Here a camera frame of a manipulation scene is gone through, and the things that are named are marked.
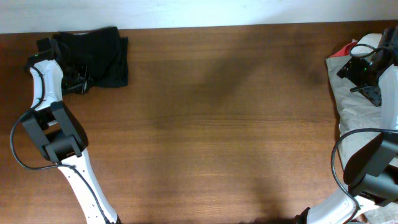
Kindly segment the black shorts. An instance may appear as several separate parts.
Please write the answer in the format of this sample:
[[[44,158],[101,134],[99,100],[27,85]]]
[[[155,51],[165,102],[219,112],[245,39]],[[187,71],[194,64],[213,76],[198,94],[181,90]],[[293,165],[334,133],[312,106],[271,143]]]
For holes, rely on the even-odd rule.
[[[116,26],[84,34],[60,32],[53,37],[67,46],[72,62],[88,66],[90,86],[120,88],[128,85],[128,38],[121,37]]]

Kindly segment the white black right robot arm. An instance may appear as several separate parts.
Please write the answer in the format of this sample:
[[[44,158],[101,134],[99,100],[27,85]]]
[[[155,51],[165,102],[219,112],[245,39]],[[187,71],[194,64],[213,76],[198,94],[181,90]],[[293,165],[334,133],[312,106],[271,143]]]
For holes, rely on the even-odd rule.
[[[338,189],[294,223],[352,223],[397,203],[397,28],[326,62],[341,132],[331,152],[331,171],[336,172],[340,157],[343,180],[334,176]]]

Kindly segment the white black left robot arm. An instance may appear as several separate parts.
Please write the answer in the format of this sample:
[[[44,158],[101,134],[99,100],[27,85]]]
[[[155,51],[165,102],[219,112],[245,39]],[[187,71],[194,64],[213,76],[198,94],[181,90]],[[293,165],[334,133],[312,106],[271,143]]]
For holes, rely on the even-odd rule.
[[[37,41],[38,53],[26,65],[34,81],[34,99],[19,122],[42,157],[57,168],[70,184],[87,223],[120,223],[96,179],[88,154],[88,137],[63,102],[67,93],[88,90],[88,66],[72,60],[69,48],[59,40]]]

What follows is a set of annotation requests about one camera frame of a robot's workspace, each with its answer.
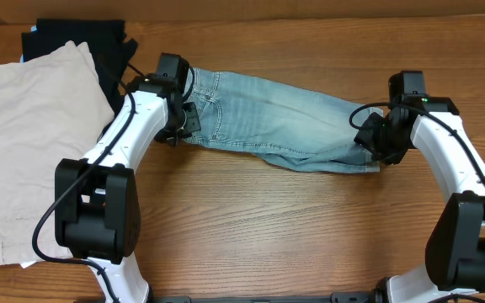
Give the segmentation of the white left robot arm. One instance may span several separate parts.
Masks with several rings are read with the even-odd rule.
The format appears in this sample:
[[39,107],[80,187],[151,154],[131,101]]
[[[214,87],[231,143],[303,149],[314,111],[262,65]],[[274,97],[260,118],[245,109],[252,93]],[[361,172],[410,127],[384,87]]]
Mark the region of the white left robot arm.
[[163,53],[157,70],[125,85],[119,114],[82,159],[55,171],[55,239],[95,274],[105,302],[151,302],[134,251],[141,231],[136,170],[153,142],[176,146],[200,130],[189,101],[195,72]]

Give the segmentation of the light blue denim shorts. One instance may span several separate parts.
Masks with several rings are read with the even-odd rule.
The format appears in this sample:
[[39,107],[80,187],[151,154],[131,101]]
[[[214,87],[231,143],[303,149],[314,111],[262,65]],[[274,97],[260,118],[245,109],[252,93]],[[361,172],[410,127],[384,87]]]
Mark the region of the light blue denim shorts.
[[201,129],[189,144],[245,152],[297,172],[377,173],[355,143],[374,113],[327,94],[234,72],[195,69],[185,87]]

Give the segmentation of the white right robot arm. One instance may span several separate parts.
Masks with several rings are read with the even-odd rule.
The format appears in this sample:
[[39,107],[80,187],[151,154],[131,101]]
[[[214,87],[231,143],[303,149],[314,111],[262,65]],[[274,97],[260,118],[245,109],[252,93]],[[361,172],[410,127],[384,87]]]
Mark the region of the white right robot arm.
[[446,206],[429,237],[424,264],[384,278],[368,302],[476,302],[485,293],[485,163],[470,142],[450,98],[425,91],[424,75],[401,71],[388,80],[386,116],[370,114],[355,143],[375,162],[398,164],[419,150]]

########

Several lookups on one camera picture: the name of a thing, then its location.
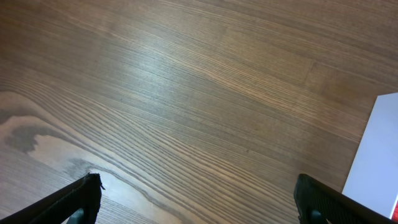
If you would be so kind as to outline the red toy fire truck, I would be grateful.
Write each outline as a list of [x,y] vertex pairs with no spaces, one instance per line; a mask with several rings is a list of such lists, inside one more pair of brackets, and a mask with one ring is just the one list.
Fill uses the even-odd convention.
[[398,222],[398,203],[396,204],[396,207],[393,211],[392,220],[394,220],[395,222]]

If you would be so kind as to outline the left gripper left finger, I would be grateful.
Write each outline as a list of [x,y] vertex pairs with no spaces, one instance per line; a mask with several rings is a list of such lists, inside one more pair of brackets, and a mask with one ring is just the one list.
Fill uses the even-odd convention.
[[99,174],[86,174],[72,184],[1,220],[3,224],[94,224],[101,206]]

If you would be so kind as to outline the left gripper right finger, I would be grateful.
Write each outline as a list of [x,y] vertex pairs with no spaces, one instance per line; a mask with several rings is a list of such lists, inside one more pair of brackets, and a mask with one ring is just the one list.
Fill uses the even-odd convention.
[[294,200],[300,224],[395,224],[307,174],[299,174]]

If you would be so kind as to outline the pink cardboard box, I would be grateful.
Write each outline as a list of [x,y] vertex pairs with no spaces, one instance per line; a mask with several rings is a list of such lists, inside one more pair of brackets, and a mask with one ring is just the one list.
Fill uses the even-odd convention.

########

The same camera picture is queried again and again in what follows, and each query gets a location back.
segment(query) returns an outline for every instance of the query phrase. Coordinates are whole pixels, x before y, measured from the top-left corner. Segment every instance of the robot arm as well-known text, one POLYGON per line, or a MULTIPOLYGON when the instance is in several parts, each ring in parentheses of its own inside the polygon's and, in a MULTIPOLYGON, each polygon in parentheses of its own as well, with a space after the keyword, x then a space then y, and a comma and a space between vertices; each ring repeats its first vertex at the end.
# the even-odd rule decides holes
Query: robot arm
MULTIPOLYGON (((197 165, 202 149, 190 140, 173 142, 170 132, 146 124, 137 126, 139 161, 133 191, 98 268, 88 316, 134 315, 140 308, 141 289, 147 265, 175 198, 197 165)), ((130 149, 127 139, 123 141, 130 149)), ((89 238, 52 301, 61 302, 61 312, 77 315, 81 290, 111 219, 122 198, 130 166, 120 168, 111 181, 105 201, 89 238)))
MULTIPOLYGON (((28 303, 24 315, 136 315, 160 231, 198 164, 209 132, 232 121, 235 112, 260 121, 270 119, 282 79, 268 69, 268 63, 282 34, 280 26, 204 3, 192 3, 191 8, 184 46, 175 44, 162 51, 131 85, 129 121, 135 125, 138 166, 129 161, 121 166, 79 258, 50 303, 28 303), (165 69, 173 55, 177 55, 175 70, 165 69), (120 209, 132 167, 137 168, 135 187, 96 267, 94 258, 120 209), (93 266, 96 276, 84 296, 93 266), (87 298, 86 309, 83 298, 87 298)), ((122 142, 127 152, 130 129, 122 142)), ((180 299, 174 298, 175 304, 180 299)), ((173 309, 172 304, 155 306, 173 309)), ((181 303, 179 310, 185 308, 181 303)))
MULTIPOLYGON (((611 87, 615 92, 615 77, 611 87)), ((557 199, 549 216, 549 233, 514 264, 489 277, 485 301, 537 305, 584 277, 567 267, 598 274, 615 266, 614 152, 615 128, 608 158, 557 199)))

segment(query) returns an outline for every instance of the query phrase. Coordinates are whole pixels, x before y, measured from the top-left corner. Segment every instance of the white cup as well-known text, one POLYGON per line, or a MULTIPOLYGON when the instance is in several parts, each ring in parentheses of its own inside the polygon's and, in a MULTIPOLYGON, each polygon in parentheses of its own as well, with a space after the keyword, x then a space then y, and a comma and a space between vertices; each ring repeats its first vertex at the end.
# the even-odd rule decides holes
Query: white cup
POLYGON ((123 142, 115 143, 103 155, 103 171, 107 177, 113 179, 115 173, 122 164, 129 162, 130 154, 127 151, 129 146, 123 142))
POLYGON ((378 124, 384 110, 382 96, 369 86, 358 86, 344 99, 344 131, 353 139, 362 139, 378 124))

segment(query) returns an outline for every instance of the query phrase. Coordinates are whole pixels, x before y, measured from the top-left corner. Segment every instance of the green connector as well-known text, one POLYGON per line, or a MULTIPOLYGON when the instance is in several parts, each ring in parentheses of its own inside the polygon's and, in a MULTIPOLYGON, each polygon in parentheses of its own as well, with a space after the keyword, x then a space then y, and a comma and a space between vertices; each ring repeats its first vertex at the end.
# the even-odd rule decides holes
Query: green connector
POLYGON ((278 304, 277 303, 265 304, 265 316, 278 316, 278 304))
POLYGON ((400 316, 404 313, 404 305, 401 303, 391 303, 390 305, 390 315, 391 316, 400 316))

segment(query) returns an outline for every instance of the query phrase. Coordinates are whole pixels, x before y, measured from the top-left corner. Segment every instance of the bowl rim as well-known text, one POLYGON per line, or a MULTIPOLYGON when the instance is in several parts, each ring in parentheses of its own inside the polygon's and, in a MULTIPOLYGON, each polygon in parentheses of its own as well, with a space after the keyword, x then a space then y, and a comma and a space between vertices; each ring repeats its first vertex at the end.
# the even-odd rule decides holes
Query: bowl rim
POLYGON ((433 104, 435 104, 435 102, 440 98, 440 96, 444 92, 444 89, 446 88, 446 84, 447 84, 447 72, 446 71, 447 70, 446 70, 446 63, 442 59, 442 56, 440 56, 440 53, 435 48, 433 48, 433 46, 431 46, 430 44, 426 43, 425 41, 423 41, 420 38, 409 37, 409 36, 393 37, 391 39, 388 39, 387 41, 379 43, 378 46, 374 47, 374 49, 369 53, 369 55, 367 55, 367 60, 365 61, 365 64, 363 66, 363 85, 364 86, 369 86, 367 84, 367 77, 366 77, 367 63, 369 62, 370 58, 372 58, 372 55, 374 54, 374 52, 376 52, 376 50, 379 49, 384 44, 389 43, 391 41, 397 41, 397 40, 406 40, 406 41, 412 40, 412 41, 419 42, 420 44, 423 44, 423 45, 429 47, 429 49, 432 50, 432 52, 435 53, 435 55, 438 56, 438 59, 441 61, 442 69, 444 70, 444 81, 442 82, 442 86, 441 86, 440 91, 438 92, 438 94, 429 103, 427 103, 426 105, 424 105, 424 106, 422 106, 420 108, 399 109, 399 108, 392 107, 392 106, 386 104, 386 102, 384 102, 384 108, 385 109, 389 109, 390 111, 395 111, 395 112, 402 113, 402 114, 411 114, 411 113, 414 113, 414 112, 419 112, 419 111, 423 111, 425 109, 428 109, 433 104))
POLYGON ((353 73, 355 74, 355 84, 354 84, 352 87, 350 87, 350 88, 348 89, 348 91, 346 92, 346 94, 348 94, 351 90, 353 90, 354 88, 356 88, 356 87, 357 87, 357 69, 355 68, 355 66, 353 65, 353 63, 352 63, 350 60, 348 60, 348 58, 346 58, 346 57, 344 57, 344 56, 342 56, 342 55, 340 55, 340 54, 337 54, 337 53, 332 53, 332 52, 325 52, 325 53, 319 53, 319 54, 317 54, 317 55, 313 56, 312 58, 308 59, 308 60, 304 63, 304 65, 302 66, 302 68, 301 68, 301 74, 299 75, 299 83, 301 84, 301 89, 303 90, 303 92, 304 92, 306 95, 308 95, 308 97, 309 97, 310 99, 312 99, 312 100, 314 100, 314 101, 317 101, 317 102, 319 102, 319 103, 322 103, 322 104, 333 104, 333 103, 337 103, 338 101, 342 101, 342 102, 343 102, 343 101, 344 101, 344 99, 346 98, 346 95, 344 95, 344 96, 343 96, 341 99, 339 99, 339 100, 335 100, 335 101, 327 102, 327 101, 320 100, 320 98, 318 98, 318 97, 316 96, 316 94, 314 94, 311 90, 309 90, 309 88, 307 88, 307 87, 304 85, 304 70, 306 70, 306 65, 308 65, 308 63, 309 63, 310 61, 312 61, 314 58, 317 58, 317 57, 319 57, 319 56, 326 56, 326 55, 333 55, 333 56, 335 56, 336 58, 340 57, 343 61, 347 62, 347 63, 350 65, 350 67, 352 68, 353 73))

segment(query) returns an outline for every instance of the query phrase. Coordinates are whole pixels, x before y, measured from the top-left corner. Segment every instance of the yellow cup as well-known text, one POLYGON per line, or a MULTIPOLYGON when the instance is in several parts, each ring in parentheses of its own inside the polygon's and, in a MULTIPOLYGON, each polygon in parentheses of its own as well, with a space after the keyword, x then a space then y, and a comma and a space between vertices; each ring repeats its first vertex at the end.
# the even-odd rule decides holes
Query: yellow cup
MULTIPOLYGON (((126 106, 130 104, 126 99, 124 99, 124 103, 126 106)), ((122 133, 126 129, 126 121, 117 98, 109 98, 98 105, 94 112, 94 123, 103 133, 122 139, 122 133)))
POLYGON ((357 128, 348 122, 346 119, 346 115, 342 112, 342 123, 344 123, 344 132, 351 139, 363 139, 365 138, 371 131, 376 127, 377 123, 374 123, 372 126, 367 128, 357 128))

########

Exercise brief:
Search the entries for the word "location" and show every line that has it.

Written reply:
Several lookups on one camera picture: the name of a thing, then its location.
The same camera picture is queried again and again in what follows, and each query gets a location back.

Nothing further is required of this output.